◆ Exercise:
This task calls for copying every line in the data below that contains the word "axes".

◆ Data block:
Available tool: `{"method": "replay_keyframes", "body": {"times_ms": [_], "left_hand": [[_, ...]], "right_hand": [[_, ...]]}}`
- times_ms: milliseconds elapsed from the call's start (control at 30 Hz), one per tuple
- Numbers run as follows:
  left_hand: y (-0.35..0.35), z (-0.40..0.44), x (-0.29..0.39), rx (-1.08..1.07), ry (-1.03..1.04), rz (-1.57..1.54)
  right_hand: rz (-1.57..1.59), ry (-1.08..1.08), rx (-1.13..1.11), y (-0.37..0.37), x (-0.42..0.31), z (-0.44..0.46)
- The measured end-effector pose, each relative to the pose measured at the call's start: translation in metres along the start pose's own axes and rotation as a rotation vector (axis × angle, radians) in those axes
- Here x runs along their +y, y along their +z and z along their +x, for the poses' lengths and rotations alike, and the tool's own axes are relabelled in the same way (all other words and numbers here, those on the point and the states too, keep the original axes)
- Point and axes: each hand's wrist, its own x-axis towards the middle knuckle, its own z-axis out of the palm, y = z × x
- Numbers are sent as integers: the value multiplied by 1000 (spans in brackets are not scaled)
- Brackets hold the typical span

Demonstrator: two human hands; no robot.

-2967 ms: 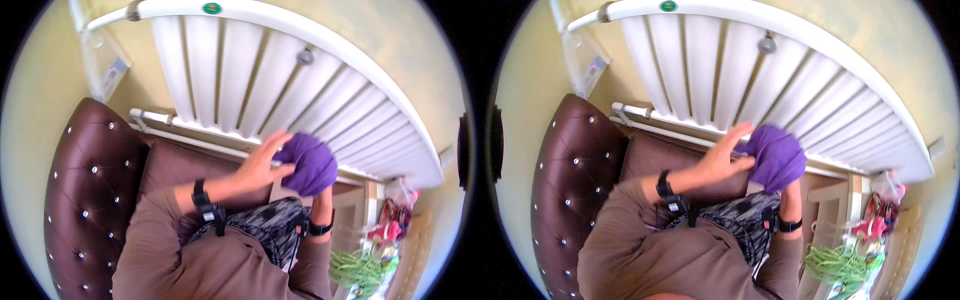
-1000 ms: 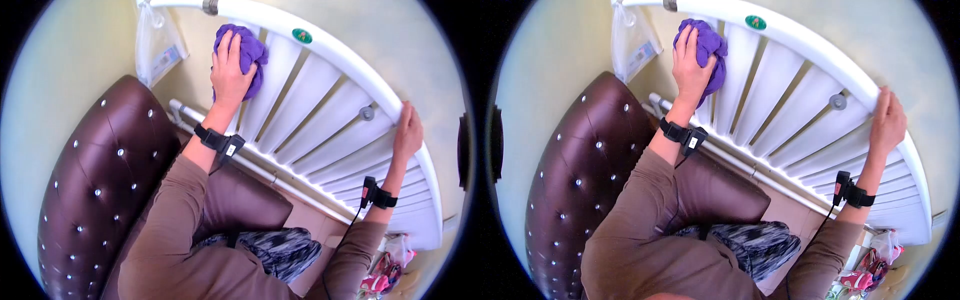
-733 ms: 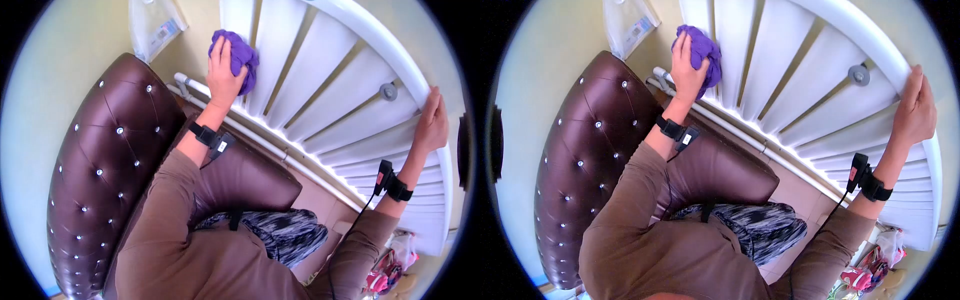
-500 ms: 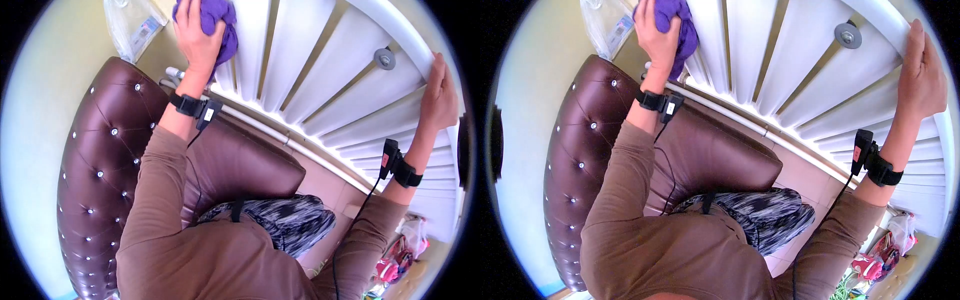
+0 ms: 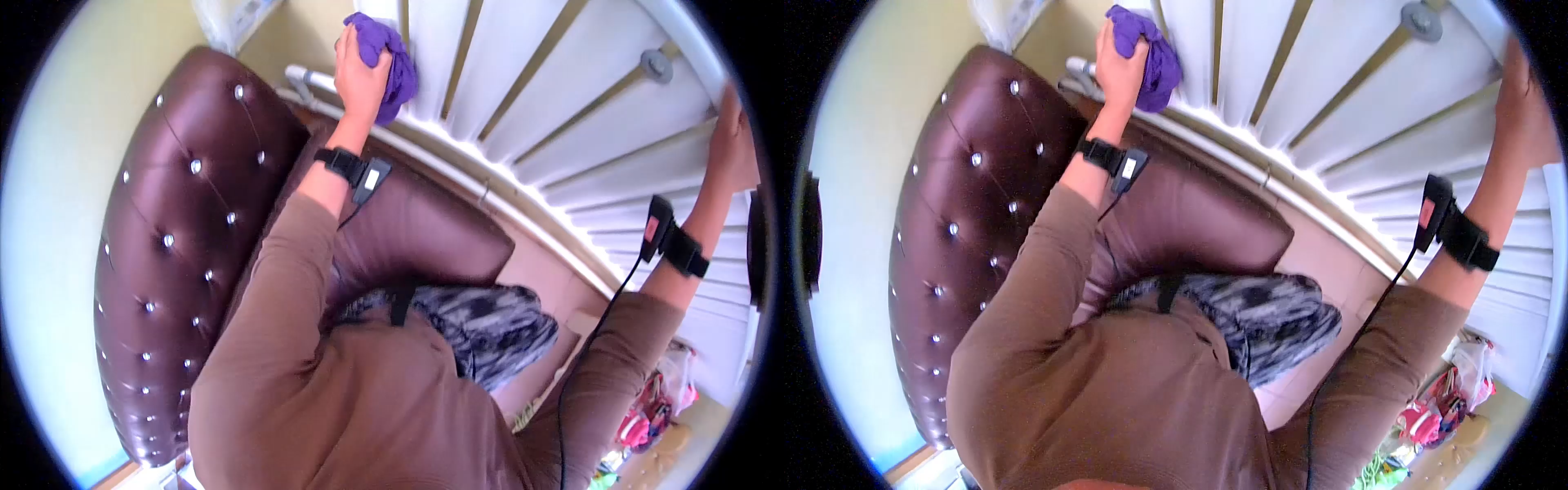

◆ Answer box:
- The measured end-effector pose, each relative to the pose measured at the call's start: translation in metres along the start pose's own axes and rotation as a rotation vector (axis × angle, radians) in those axes
- Here x runs along their +y, y along their +z and z along their +x, for the poses' lengths and rotations alike, and the tool's own axes are relabelled in the same way (all other words and numbers here, those on the point and the states too, keep the original axes)
- Point and axes: each hand's wrist, its own x-axis towards the middle knuckle, its own z-axis out of the palm, y = z × x

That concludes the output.